Color fastness is a term used in the textile industry to describe a material's color resistance to fading or running due to washing, exposure to sunlight, and contact with sweat, saliva, or other conditions or substances. One of these conditions is rubbing, also known as crocking. The American Association of Textile Chemists and Colorists (AATCC) sets standards for testing colorfastness, including the AATCC Test Method 8 for colorfastness to crocking (rubbing).

1. Understanding Crocking and the Need for Crocking Tests

Crocking is the process where the dye from a fabric rubs off onto another surface through friction. This can cause concern in situations where dyed textiles are in contact with light-colored textiles or objects, as the color transfer can be readily apparent and undesirable. For example, if you've ever sat on a red chair and found that some of its color has transferred onto your white shirt, you've experienced crocking firsthand. In response to this industry need, various tests, including AATCC Test Method 8, have been established to determine the degree of color transfer from the surface of colored textile materials to other surfaces by rubbing.

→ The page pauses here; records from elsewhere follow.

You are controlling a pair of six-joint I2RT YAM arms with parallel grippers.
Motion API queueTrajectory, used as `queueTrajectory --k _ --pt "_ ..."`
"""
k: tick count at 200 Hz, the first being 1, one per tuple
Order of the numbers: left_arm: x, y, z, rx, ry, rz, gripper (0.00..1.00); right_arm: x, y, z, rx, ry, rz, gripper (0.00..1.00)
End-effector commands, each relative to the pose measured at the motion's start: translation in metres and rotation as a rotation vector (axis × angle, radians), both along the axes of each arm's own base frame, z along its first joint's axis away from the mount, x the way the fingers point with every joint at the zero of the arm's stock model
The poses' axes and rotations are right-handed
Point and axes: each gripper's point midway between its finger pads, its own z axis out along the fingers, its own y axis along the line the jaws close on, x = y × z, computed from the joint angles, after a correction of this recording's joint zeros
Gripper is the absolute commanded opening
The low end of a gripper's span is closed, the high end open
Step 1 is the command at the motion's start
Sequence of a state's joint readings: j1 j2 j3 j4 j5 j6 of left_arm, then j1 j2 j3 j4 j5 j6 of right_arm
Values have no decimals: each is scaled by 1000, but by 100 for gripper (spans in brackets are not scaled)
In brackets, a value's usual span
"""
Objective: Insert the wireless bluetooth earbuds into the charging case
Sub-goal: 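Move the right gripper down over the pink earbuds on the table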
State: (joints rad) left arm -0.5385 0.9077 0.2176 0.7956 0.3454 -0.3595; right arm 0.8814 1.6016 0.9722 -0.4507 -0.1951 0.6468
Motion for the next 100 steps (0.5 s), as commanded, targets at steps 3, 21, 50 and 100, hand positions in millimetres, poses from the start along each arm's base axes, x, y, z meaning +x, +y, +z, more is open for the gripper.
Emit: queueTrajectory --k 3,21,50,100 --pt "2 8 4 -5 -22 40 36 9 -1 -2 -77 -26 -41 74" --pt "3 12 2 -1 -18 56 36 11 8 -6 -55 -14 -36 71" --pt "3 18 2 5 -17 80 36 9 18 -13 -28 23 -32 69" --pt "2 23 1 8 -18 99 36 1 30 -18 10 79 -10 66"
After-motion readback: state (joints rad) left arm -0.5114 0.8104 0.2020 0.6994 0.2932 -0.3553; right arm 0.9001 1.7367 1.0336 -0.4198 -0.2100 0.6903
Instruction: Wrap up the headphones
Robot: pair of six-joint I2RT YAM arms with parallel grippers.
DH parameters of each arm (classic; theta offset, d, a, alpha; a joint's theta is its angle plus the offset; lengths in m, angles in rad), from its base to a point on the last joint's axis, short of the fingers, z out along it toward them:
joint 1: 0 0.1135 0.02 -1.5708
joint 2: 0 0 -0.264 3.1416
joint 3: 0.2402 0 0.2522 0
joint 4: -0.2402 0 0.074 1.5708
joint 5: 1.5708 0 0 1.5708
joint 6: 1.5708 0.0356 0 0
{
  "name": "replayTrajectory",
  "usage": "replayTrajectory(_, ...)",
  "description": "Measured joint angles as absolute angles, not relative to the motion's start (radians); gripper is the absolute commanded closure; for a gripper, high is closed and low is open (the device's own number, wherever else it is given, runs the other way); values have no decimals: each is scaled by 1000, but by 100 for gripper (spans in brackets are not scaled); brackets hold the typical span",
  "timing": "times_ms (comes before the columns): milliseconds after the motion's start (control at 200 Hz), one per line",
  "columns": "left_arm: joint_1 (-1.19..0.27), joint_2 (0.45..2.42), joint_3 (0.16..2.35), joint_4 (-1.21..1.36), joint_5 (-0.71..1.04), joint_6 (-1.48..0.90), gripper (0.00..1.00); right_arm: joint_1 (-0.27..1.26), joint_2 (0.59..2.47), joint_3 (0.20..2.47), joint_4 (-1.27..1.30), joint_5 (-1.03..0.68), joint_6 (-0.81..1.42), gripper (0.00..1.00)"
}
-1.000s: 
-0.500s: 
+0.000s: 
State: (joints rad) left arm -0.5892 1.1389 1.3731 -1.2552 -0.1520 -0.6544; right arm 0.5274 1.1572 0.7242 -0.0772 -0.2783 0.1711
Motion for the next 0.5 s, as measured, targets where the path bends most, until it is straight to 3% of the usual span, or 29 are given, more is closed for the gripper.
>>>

2. AATCC Test Method 8 - Colorfastness to Crocking

AATCC Test Method 8 describes a lab procedure to determine a textile's colorfastness to crocking. The procedure uses a white piece of test cloth —a Crockmeter Square (AATCC Test Cloth 1) — and a testing device known as a Crockmeter.

3. Understanding the Crockmeter

A Crockmeter is a device used to test the amount of color transfer from a textile sample to see how colorfast the sample is to dry or wet rubbing. The instrument rubs the white test cloth against the test specimen under controlled conditions of force and rubbing motion––104 strokes at the rate of one stroke per second.

4. Dry and Wet Testing

The AATCC Test Method 8 includes both dry and wet testing. Dry testing involves rubbing the textile sample with a dry piece of white test cloth, while wet testing uses a piece of test cloth that has been dampened with water. Wet testing is generally considered to be more severe than dry testing. The reason for this is that the moisture may cause the dye to become more soluable, which can lead to more color transfer onto the white cloth.

5. Evaluating the Results

After the rubbing process, the amount of color transferred to the white test cloth is evaluated. This is generally achieved using a color scale (the Gray Scale for Staining) that ranges from Grade 5 (no staining) to Grade 1 (severe staining). The grades in between represent varying levels of staining.

6. Importance of Crocking Tests

Colorfastness to crocking is an important quality characteristic for dyed or printed textiles. It's particularly important for textiles that will come into contact with surfaces where color transfer would be visible and potentially unsightly or damaging. Crocking tests, such as those performed using the AATCC's method, help manufacturers assess the quality of their dyes and printing processes as they strive to improve their products.

What is the AATCC color fastness to rubbing?(图1)

7. Factors Influencing Colorfastness to Crocking

The fastness of color to crocking can be influenced by several factors. These include the type of fibers and textiles used, the quality and type of dye, the dyeing or printing process, and any finishing treatments applied to the textile. For example, synthetic fibers often have better colorfastness properties than natural fibers, and darker colors are typically more likely to crock than lighter ones.

8. Overcoming Crocking Issues

Several strategies can enhance the colorfastness to crocking of textiles. These include using high-quality, well-proven dyes and dyeing processes; using textile materials that are known for their good colorfastness properties; and applying appropriate finishing treatments that can help to seal in the color.

In conclusion, the AATCC Test Method 8 for colorfastness to crocking plays a crucial role in the textile industry, helping manufacturers produce high-quality, colorfast textiles. As a consumer, understanding the implications of this test can also be beneficial, especially when buying new clothes or home furnishings.